妻子をほったらかしにする薄情な道楽者の森繁久彌も必ずしも憎み切れず、グデングデンに酔い潰れ、葛西橋の上で憂さを晴らすかのようにどなりまくる様は何ともしみじみしてくる。

それまで眠っていた弱さや哀愁が良く出ていた。その後直ぐに橋の上から呆気なく落っこちてしまう展開も、あまりに悲しすぎる。

 

永井荷風原作の色街もの。

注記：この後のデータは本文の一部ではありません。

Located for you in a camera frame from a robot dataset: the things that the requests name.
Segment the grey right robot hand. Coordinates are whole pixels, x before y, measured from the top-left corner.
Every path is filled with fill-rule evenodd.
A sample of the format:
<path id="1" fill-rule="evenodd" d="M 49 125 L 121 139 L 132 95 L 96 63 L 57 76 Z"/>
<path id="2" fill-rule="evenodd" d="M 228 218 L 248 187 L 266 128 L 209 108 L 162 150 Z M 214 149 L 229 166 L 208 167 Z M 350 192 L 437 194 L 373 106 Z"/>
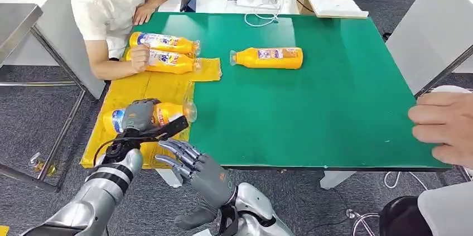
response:
<path id="1" fill-rule="evenodd" d="M 186 141 L 169 138 L 158 141 L 158 144 L 176 158 L 155 155 L 155 159 L 175 169 L 201 196 L 198 207 L 191 213 L 177 216 L 175 225 L 191 230 L 214 221 L 219 209 L 229 204 L 237 192 L 227 170 Z"/>

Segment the seated person's left hand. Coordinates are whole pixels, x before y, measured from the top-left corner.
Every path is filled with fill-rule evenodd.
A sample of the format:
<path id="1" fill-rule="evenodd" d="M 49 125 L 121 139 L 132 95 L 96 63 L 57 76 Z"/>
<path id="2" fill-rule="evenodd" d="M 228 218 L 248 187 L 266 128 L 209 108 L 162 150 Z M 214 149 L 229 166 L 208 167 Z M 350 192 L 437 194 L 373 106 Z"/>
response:
<path id="1" fill-rule="evenodd" d="M 137 26 L 147 23 L 155 10 L 156 8 L 154 6 L 148 4 L 138 6 L 133 16 L 133 24 Z"/>

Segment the seated person's right hand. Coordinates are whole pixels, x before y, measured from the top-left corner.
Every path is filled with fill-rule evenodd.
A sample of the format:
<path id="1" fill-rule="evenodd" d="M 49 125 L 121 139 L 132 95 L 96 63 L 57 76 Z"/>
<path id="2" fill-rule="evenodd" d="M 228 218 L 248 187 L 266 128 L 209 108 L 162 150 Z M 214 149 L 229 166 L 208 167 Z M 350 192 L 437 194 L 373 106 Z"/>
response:
<path id="1" fill-rule="evenodd" d="M 145 71 L 148 66 L 149 53 L 148 44 L 140 44 L 130 48 L 129 57 L 135 74 Z"/>

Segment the bystander's hand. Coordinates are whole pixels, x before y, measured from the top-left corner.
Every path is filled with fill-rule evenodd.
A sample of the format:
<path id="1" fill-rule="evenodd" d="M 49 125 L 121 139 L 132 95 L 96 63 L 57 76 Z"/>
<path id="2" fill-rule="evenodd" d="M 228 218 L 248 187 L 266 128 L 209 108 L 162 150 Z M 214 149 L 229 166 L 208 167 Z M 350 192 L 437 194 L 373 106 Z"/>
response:
<path id="1" fill-rule="evenodd" d="M 432 156 L 472 169 L 472 94 L 433 92 L 420 96 L 408 111 L 413 136 L 432 143 Z"/>

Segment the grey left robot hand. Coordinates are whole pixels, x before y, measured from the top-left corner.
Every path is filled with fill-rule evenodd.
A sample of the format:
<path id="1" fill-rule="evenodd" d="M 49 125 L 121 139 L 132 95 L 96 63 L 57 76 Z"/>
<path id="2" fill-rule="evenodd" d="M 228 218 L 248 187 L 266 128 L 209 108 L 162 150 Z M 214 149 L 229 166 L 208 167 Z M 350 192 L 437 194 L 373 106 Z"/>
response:
<path id="1" fill-rule="evenodd" d="M 133 101 L 126 107 L 122 118 L 122 128 L 135 129 L 141 132 L 157 127 L 154 113 L 155 106 L 161 101 L 155 98 Z"/>

売春禁止法ができる前の向島の「鳩の街」という名前の通りを舞台に、そこで生きる男女の模様を描く。
とにかく出てくる女優陣がすごい。

田中絹代、久慈あさみ、桂木洋子、淡路恵子、高峰秀子、水戸光子、岡田茉莉子という豪華陣だ。

それを受ける藤村のお父さん役に森繁久弥だから、これはもう丁々発止の芝居があちこちで炸裂する。

 

色町を訪れる客は、みんないけ好かない男になっており、それだけに体を売るという女性の悲哀が明らかになっている。

一番楽しそうにしている淡路恵子も、森繁に「誰も好きでやってるんじゃない」というようなセリフを吐く。

足を洗った岡田茉莉子、子供のために病をおして働く久慈あさみ、自殺してしまう桂木洋子は言うまでもない。

だからと言って、映画は暗くない、辛い境遇にあっても何とか生きていく庶民の生活がそこにはある。


妖艶な淡路恵子、森繁久弥を誘惑するシーンは思わず膝を乗り出してしまう。

出色なのは、色町にいながらなんだかんだと働かない高峰秀子、彼女は結局自殺する同僚の荷物を盗んで逃げてしまう。

唯一、色街から自由な女として描かれ痛快である。

 

森繁久弥のお父さんの情けなさ、田中絹代のお母さんの強欲、いずれも素晴らしい。
監督は久松静児、うまい。

 

この映画は、2023年にも神保町シアターで上映されたようだが、その後は不明。

ぜひどこかのサイトで動画配信してほしい。